Entanglement generation in $N$-port (nonreciprocal) circulators. (a) Sketch and scattering matrix of the ideal device. (b), (c) Numerical (solid line) and analytical (markers) solutions to the time evolution of the probability amplitude of the individual QEs excited states located at distance $k_{\mathrm{wg}}d=\pi /2$ of the ports of a circulator with (b) $N=3$ and (c) $N=4$ ports.

Figure 6

Sensitivity analysis for a four-port EMNZ hub. (a) Comparison between the time evolution of the probability of the excitation remaining in the QE system, ${\mathrm{P}}_{\mathrm{e}}\left(\mathrm{t}\right)={\sum }_{\mathrm{n}=1}^{\mathrm{N}}|{\mathrm{c}}_{\mathrm{n}}\left(\mathrm{t}\right){|}^2,$ predicted in the ideal case and in the sensitivity analysis. Light blue background indicates the 95% confidence interval.
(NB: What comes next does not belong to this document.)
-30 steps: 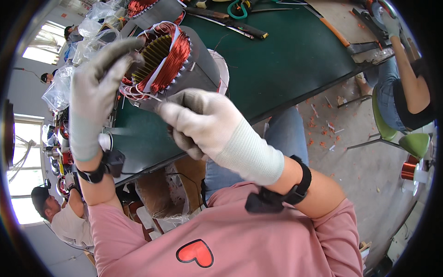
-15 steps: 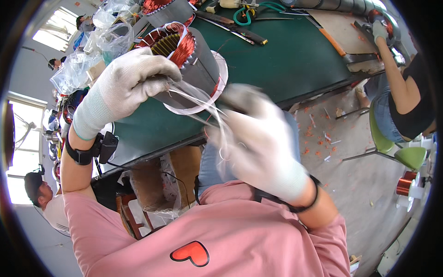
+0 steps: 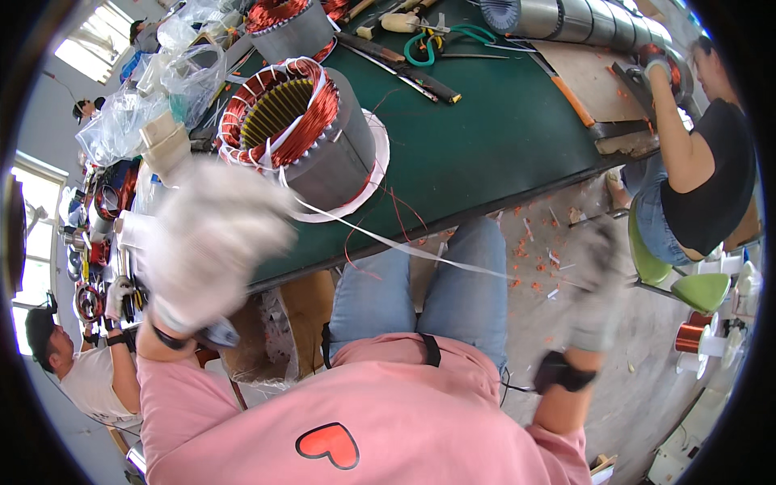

For comparison we also include reference lines corresponding to the transient, subradiant, and combined exponential decays, ${\mathrm{e}}^{-{\mathrm{\Gamma }}_1\mathrm{t}}$, $\frac{1}{\mathrm{N}}{\mathrm{e}}^{-{\mathrm{\Gamma }}_2\mathrm{t}}$, and $\frac{\mathrm{N}-1}{\mathrm{N}}{\mathrm{e}}^{-{\mathrm{\Gamma }}_1\mathrm{t}}+\frac{1}{\mathrm{N}}{\mathrm{e}}^{-{\mathrm{\Gamma }}_2\mathrm{t}}$, respectively, with ${\mathrm{\Gamma }}_1=1.85{\mathrm{\Gamma }}_{\mathrm{wg}}$ and ${\mathrm{\Gamma }}_2=0.125{\mathrm{\Gamma }}_{\mathrm{wg}}$. (b) Comparison between the time evolution of the fidelity, $\mathcal{F}=|\langle {\mathrm{W}}_{\mathrm{N}}|\phantom{{\mathrm{W}}_{\mathrm{N}}\psi \left(\mathrm{t}\right)}\psi \left(\mathrm{t}\right)\rangle {|}^2$, predicted in the ideal case and average value in the sensitivity analysis. (c) Histograms of the fidelities predicted in the sensitivity analysis at the time points ${\mathrm{\Gamma }}_{\mathrm{wg}}t=1.9$, corresponding to the peak of the average fidelity, and ${\mathrm{\Gamma }}_{\mathrm{wg}}t=3$, corresponding to a point after the transient time. Average values are indicated with a vertical red line.